MicroHorror

November 2, 2009

Beneath Our Feet

1968, and the Rolling Stones were battling Beatlemania. “Jumping Jack Flash” fought it out with “Back in the USSR” in every record shop and coffee bar in London. This music wasn’t to Joe Kenton’s taste. At thirty-seven he was hooked on Elvis and there could be no substitute. He wore his hair in the same style and spoke, unconsciously, with a Memphis inflection.

That morning, Joe was playing with his kids in Kennington Park. He’d just bought the four-year-old twin girls ice cream cones when Jane appeared, red in the face and breathless.

“Joe, they need you urgently at Stockwell station. I’ll take the kids home.”

***

The Victoria Line, the deepest tunnel dug for London’s subway system since 1906, was under construction. It would eventually link Walthamstow in the North East and Brixton in the South. Joe was a manager on the project.

“Glad they managed to locate you!” Reggie Styles, the local project manager, enthused.

“What happened, Mr. Styles?”

“Part of the tunnel’s down between here and Vauxhall. It was bored yesterday and the cladding was just going in.”

“Is it the roof or a wall?”

“Strangest thing, it’s the floor. There’s a bloody great hole about fifteen feet wide.”

“Anyone hurt?”

“Not as far as we know, but there are two men missing. Must have fallen through.”

“The rescue services are on their way?”

“No, Joe, we have to keep this quiet if we can. You know we’ve been criticized on safety issues lately.

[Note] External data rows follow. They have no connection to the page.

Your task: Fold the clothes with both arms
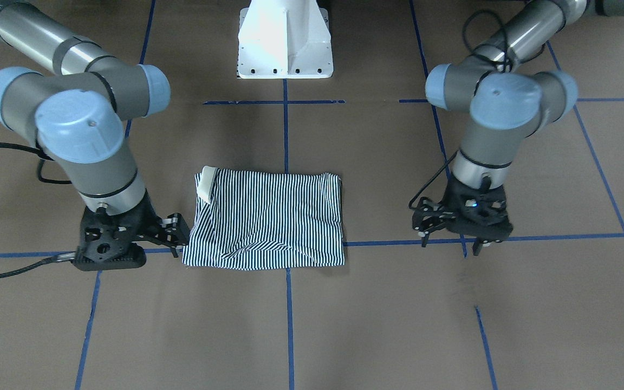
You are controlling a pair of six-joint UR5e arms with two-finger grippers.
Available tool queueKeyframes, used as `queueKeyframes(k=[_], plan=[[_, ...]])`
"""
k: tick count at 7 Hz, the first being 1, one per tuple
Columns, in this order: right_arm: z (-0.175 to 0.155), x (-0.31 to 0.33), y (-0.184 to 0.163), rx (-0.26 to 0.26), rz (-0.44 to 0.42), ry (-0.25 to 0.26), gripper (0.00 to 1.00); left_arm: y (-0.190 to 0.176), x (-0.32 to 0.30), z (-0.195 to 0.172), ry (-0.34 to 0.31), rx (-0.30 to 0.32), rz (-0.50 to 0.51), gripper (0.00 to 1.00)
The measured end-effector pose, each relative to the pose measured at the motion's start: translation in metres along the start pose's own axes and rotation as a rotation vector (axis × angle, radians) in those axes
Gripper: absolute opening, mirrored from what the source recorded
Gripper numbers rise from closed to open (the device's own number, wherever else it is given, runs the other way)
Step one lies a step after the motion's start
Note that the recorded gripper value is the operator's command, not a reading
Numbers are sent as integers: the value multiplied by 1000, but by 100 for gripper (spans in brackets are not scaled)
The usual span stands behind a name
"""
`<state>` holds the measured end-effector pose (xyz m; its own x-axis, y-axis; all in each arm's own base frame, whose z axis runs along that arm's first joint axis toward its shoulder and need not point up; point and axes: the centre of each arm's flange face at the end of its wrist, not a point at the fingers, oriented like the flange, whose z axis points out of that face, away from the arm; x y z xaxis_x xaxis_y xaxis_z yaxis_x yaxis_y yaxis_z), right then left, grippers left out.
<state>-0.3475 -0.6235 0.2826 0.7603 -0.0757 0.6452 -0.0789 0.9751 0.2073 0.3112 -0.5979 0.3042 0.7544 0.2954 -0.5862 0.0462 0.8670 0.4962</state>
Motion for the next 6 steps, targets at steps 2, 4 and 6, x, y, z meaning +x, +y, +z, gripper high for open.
queueKeyframes(k=[2,4,6], plan=[[-31,126,15,-32,-127,21,100,21,-95,-85,-48,-35,125,100],[-50,286,45,-92,-252,26,100,56,-226,-139,-88,-88,249,100],[-49,426,116,-156,-222,10,100,121,-322,-157,-79,-151,207,100]])
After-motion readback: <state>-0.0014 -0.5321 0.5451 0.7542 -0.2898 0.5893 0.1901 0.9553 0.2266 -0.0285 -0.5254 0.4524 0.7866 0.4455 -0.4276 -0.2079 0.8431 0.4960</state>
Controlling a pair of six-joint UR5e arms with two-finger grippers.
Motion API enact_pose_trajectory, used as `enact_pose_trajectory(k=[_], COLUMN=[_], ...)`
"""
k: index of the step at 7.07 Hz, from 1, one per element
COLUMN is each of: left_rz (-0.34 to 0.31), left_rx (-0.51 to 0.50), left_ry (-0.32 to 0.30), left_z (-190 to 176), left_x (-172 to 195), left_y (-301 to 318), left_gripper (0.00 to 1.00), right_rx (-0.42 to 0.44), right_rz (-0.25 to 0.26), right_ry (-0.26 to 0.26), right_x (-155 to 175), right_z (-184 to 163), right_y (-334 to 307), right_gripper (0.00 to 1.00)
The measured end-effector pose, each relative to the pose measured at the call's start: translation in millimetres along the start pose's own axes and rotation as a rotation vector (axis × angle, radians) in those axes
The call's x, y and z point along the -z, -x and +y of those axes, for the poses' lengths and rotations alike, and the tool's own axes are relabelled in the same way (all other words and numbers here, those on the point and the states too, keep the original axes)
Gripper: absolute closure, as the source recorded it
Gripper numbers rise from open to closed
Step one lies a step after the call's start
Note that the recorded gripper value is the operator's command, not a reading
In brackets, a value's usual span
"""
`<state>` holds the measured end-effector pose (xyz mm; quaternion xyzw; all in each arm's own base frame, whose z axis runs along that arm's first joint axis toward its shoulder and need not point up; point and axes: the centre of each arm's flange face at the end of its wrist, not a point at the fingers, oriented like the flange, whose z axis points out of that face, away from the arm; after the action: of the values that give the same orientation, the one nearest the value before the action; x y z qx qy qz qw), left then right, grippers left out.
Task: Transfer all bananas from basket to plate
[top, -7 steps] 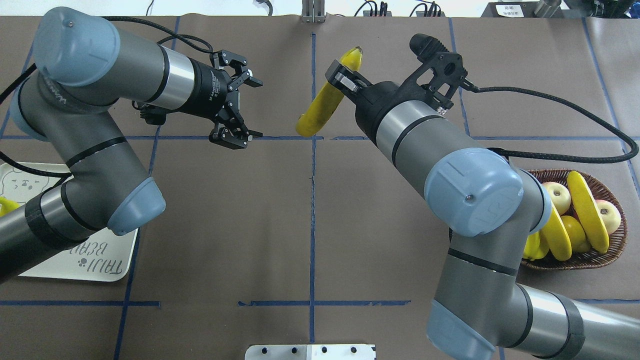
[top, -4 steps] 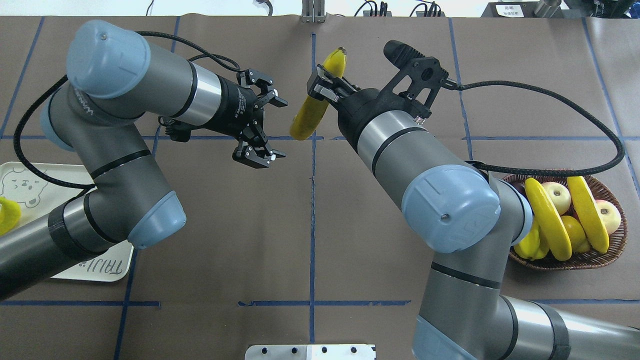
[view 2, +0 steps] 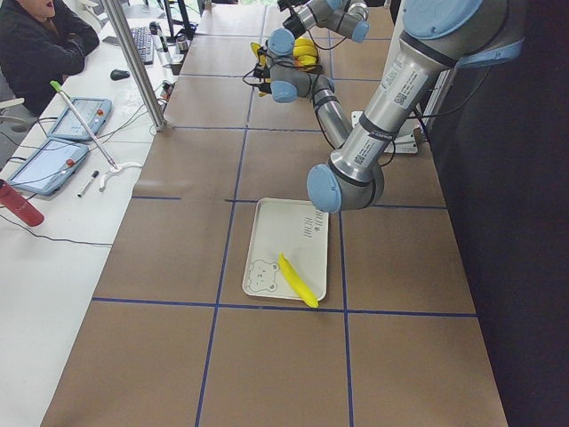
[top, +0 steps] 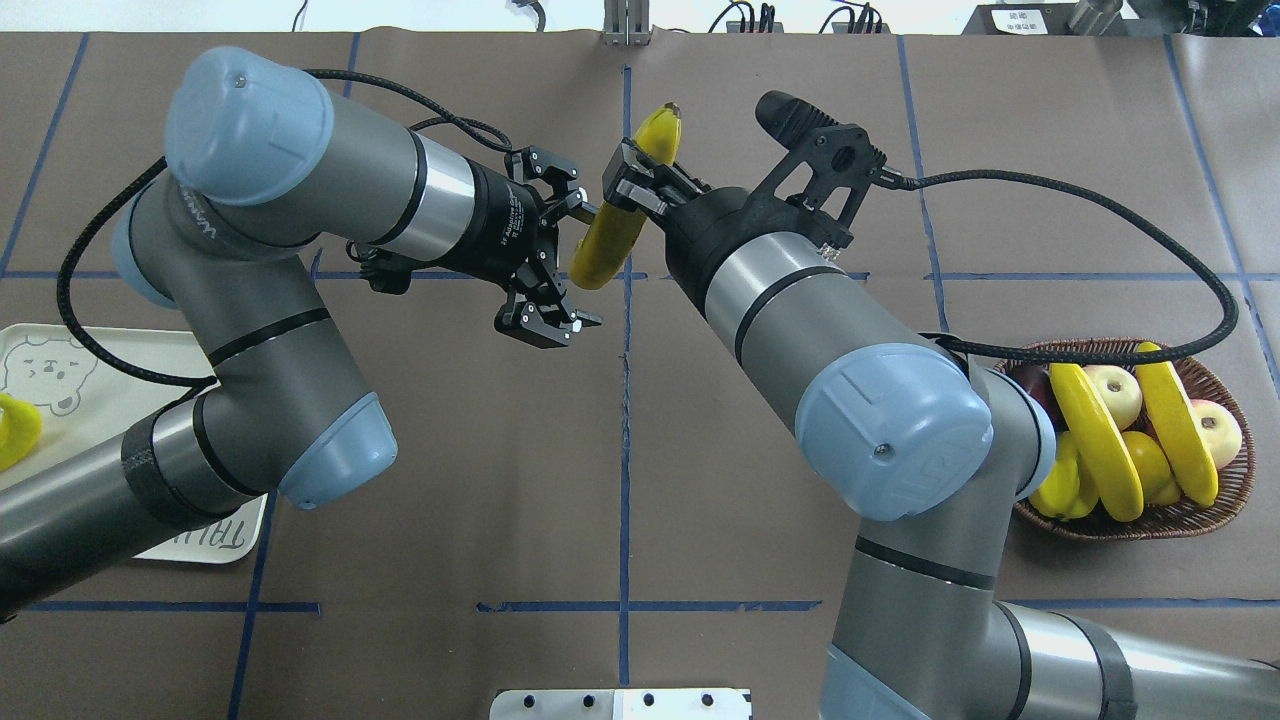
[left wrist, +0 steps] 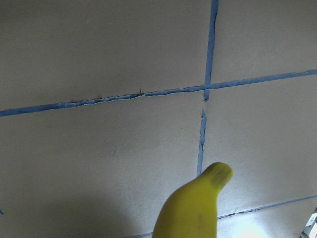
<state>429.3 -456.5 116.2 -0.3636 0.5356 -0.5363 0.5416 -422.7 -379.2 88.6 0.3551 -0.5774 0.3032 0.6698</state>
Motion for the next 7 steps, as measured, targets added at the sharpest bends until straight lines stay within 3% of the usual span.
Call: enact_pose_trajectory(k=[1,2,3,5,7], left_rz=[0.001,0.001,0.001,0.002,0.008], left_rx=[-0.003,-0.004,-0.007,-0.018,-0.018], left_ry=[0.002,0.003,0.004,0.007,0.011], left_z=[1,1,1,1,1], left_x=[0,1,1,1,4], left_y=[0,0,0,-1,-3], left_gripper=[0.08,0.83,1.00,1.00,1.00], right_rx=[-0.001,-0.004,-0.008,-0.018,-0.028], right_rz=[-0.002,-0.006,-0.013,-0.021,-0.031], right_ry=[0.002,0.003,0.005,0.006,0.010], right_x=[1,2,3,5,7], right_z=[1,2,3,2,3], right_y=[1,3,6,11,15], right_gripper=[1.00,1.00,0.97,0.01,0.00])
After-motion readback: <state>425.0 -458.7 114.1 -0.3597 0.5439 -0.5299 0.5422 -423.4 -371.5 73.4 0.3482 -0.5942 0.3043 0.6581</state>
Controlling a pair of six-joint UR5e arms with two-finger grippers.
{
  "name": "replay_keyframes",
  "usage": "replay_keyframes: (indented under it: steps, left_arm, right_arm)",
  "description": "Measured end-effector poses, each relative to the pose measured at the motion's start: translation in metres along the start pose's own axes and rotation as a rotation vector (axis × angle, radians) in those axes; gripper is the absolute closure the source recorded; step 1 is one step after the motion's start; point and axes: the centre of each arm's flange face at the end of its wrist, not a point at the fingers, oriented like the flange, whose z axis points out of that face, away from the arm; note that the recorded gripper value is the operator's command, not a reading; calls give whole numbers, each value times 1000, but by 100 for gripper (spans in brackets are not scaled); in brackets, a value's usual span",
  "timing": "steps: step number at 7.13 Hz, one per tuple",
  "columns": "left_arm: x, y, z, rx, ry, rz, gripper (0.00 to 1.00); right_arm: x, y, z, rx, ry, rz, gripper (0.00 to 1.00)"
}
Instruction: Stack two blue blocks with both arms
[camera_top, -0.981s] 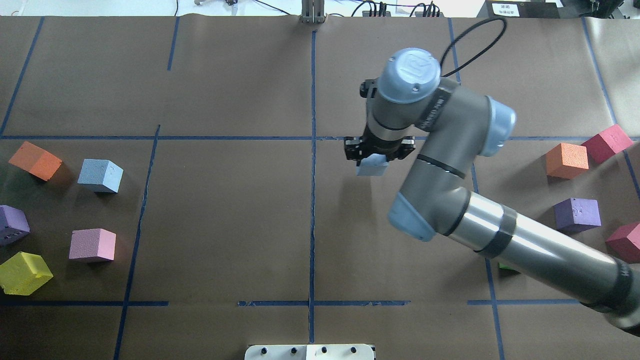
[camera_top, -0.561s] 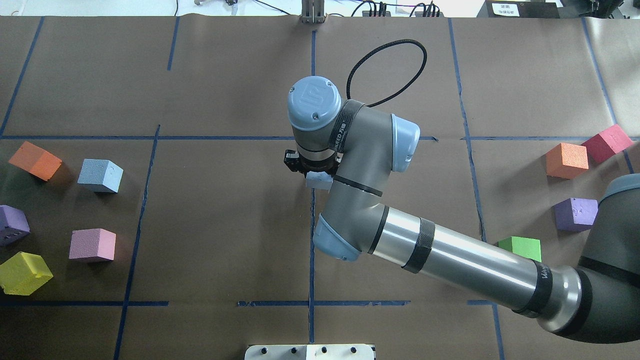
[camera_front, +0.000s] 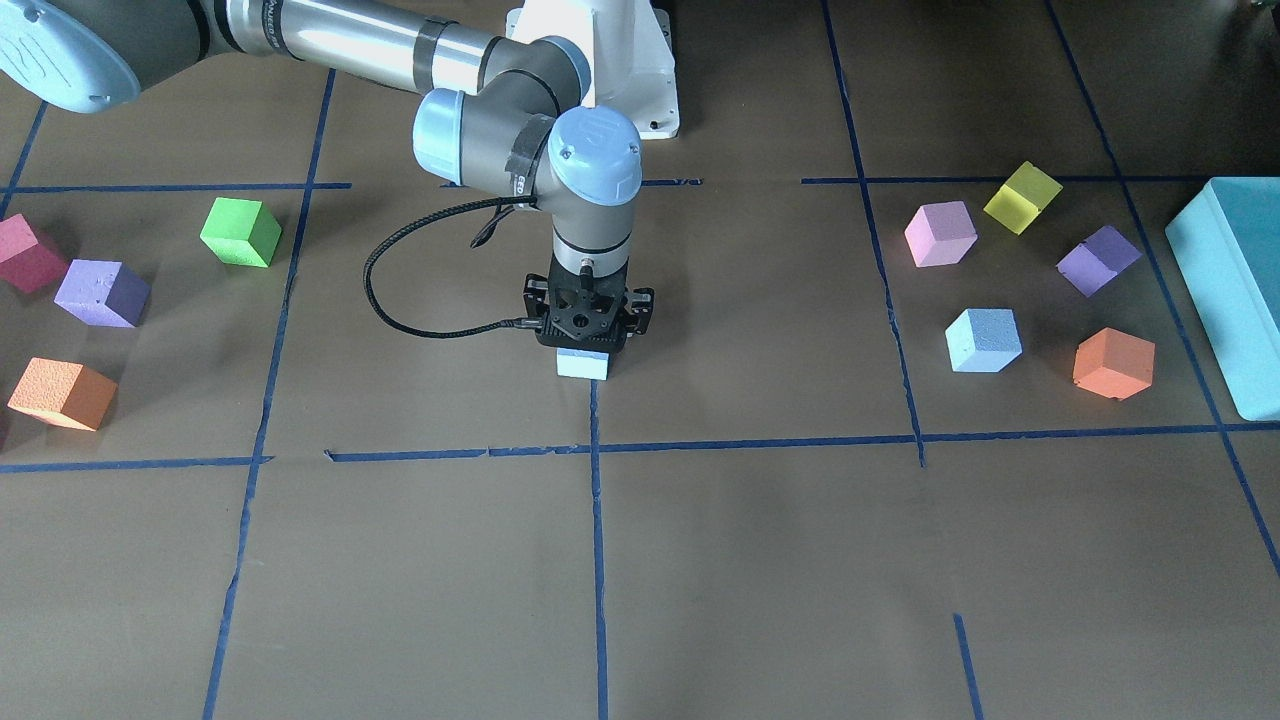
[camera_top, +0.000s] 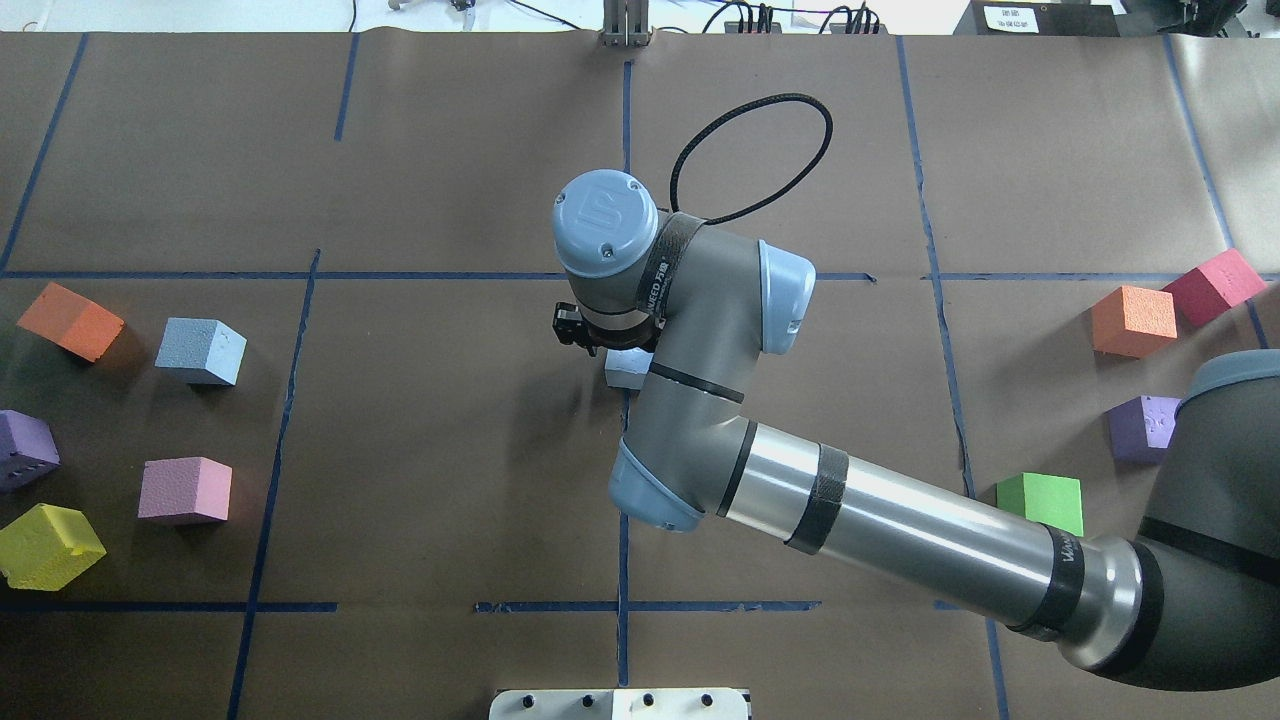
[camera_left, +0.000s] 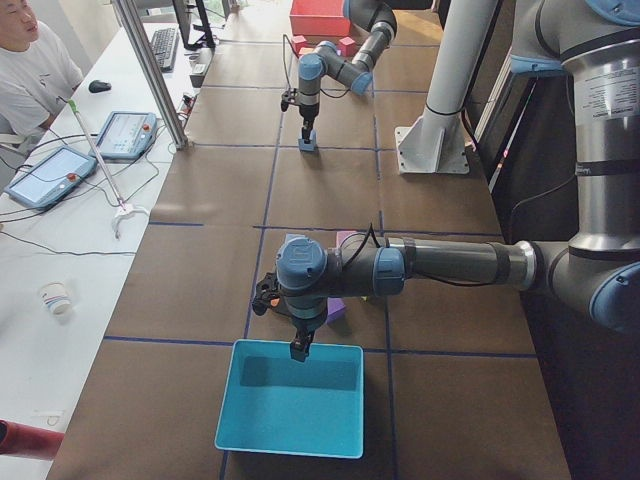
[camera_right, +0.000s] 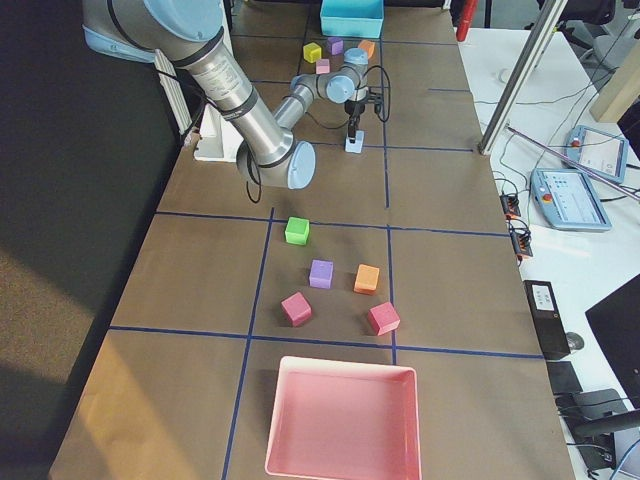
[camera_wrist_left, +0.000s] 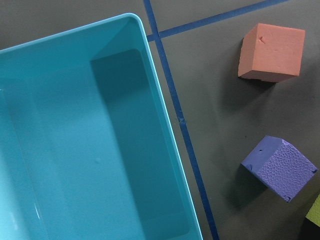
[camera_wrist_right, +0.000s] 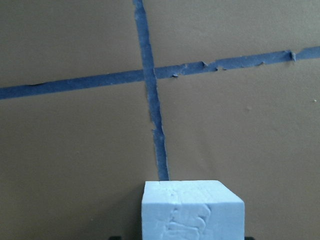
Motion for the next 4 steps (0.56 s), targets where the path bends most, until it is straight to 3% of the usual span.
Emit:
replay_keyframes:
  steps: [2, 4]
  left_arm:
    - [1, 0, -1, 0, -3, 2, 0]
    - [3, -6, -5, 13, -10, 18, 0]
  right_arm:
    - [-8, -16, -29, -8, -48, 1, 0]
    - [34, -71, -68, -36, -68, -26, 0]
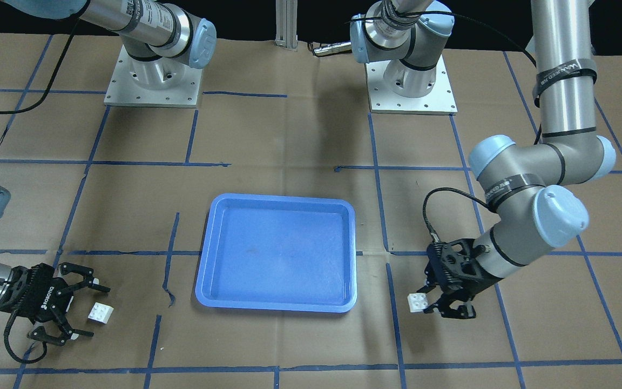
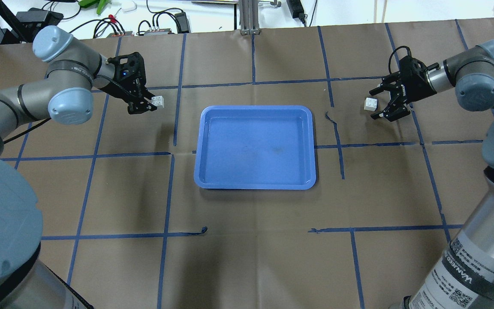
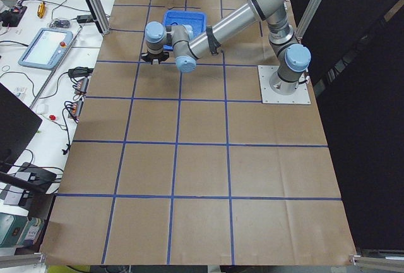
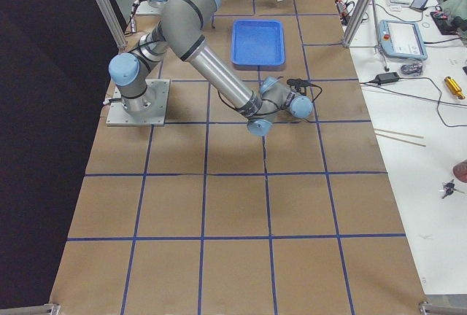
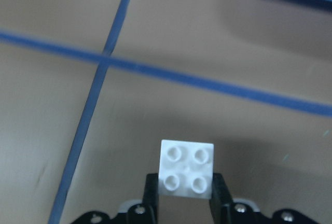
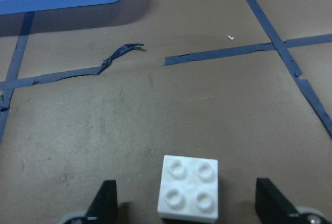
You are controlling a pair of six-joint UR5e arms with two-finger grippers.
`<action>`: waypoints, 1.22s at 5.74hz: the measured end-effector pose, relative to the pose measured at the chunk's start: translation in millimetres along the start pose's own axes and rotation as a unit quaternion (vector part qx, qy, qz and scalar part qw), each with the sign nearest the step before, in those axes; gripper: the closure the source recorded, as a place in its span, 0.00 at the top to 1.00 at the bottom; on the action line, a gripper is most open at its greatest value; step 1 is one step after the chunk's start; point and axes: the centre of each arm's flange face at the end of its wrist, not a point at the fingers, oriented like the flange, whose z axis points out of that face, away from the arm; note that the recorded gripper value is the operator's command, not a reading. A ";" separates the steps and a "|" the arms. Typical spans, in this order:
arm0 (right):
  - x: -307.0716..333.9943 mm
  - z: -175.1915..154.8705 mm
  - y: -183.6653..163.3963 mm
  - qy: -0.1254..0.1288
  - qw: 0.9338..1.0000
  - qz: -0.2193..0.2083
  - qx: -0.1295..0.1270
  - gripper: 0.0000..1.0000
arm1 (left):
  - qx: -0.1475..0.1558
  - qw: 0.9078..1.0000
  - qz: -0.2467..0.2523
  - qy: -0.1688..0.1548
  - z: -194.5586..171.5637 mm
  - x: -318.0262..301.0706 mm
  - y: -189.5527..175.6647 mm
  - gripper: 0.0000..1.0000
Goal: Assemble white blocks and place on blue tray
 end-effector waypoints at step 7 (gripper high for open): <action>9.9 -47.5 -42.1 0.036 0.999 -0.034 -0.016 0.14 | -0.028 0.987 0.124 0.093 96.0 127.2 -208.7 0.00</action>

This is the company’s biggest contract and we can’t risk losing it, unless it’s absolutely unavoidable.”

***

The hole was a surprisingly regular oval shape in appearance.

“The earth is almost red, not the dark yellow Thames valley stuff we’re used to.”

“Joe, forget the geology; we need to clear this up.”

The wet mud glinted slickly in the light from their torches. Joe and Reggie lowered themselves the thirty feet or so to the yielding floor of a vast cavern.

Joe found his arm being tugged. Reggie pointed to the ground a little to the left of them, where two construction hardhats were partially embedded. Moving closer, Joe saw one of the hats was effectively crushed. What could do that?

Sticking close together, they pushed on through the darkness. Joe became convinced he could hear a high-pitched piping sound, almost a tune. There was something in the unfamiliar modulation that made him shudder.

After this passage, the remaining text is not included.